Fundamentally, our main competition is market makers. After discussing with many token issuers and exchanges, some common gripes became clear: market makers are expensive, require millions in inventory, and operate as black boxes. In contrast, a Hummingbot liquidity bounty program takes a data-driven approach - rewards are distributed based on tangible results provided by participants, participants use their inventory (not the issuer’s), and costs and rewards are materially lower than what an issuer would pay a traditional market maker.
What’s your position on the regulatory landscape today?
Despite recent guidance from the SEC and FinCEN, many crypto-related activities still fall squarely into a gray area. U.S.-based DeFi companies really have their hands tied; for everything we do, we’re constantly consulting our lawyers and the advice we get is never clear.
There are so many other jurisdictions that are more progressive when it comes to crypto, such as Singapore, Estonia, and Malta. We feel that the regulatory landscape in the U.S. is hampering innovation here and placing U.S. companies at a competitive disadvantage.
Case in point, while Facebook is all caught up in regulatory hearings, China is already planning to implement Facebook’s Libra and adapt it for use with WeChat and Alipay. I guess we’ll see how it all plays out, but you get a real sense that the U.S. is going to be left in the dust.
What are your goals for the future?
Our current focus is on continuing to build our community of developers and users. As previously mentioned, to scale and improve the capabilities of Hummingbot, we want to encourage participation from the community. To that end, we have spent a lot of time refactoring and documenting code, making it easier to use. We have set up a Dev Forum for discussions, and we are starting Gitcoin bounty campaigns to reward code contributors. We are collaborating with exchanges and DeFi protocols to announce new development bounties.
To drive user base growth, we are working on making Hummingbot easier to use through a GUI, and a future hosted service. In addition, we are working with token issuers and exchanges and hope to announce several more liquidity bounty programs soon, to make additional rewards programs available for users.

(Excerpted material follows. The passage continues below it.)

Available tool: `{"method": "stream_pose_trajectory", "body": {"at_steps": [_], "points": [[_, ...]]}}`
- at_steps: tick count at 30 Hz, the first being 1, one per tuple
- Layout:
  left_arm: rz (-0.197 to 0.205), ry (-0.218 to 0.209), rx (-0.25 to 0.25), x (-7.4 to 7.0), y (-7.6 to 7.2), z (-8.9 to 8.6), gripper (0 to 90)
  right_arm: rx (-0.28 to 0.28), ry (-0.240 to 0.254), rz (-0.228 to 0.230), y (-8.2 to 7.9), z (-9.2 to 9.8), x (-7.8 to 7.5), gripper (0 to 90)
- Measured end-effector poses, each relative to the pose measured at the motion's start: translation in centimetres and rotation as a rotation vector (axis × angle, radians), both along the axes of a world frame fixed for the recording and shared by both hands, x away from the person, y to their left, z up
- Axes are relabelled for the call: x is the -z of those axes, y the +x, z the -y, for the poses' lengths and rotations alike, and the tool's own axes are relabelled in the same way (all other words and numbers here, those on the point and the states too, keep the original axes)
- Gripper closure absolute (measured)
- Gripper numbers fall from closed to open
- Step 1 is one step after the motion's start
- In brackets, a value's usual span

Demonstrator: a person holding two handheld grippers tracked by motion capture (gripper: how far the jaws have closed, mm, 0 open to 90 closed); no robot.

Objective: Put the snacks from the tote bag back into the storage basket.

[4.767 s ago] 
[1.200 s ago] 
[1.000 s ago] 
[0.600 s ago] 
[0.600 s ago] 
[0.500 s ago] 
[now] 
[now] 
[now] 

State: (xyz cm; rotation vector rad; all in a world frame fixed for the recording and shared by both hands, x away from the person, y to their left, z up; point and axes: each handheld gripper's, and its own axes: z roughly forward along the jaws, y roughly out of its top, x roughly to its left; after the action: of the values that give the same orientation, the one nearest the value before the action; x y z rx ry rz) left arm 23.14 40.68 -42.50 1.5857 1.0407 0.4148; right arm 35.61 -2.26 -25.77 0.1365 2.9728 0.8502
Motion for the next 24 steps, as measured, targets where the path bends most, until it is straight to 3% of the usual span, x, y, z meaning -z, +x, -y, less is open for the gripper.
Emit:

Our long-term goal is to create a self-serve, liquidity market-place, where exchanges and token issuers can sign up for different liquidity campaigns and gain access to a community of Hummingbot market makers.
What are your future thoughts for the DeFi market?
Having worked in Wall Street and structured finance, I am excited about the potential of DeFi to modernize the archaic practices in the financial industry. It’s exciting to be involved in DeFi; there is such a sense of optimism, of the potential to bring about change and make an impact.
Generally, the sentiment of working in blockchain and crypto is the feeling of being involved in a once in a lifetime/career opportunity to change the world and technology, comparable to the development of the internet in the late 90s/early 2000s. When you have so many bright, talented, visionaries working together and creating new ideas, there is no doubt that something great will happen.